Which lines in the data below contain the word "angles"? Pull each of them out.

[Start of Attachment]

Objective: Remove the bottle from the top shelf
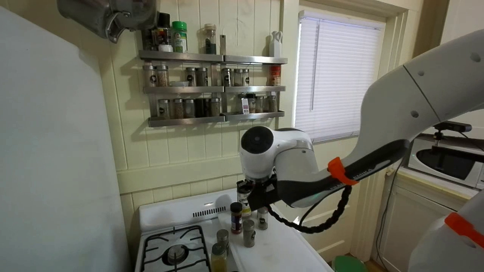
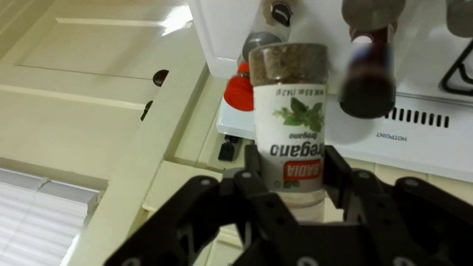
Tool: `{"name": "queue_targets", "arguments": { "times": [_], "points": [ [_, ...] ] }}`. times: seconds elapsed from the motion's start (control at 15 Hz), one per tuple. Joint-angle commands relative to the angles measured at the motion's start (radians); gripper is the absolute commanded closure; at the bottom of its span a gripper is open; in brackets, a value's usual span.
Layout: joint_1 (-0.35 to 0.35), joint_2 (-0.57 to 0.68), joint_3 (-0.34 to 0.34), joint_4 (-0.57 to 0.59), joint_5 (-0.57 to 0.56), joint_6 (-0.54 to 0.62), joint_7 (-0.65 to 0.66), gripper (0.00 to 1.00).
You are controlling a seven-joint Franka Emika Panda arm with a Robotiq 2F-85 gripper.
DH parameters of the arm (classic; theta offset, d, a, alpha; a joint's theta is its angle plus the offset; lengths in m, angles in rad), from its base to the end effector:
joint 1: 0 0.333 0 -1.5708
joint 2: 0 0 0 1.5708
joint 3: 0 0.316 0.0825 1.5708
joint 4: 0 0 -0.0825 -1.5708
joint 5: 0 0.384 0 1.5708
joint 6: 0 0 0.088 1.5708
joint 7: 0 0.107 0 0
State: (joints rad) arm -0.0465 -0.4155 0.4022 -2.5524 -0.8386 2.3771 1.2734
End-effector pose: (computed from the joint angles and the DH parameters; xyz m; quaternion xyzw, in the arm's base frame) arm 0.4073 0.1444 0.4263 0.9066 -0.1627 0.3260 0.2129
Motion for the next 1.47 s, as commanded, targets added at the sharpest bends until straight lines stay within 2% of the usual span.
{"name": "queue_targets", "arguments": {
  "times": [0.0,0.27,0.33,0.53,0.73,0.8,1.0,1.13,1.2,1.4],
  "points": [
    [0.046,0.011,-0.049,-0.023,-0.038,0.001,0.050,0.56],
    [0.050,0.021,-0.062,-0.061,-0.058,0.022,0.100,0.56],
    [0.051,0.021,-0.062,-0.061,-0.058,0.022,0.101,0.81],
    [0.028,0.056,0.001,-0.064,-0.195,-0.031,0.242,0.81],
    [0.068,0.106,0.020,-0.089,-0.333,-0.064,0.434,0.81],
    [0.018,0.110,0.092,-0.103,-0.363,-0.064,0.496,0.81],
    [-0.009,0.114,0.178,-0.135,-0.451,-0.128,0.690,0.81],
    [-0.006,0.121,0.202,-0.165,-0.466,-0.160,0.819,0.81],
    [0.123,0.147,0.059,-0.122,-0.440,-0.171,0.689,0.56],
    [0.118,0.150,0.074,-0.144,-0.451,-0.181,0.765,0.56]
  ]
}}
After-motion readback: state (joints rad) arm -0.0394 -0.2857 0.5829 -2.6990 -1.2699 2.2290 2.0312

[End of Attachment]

ANSWER:
Tool: `{"name": "queue_targets", "arguments": { "times": [_], "points": [ [_, ...] ] }}`. times: seconds elapsed from the motion's start (control at 15 Hz), one per tuple. Joint-angle commands relative to the angles measured at the motion's start (radians); gripper is the absolute commanded closure; at the bottom of its span a gripper is open; in brackets, a value's usual span.
DH parameters of the arm (classic; theta offset, d, a, alpha; a joint's theta is its angle plus the offset; lengths in m, angles in rad), from its base to the end effector:
End-effector pose: (computed from the joint angles and the DH parameters; xyz m; quaternion xyzw, in the arm's base frame) arm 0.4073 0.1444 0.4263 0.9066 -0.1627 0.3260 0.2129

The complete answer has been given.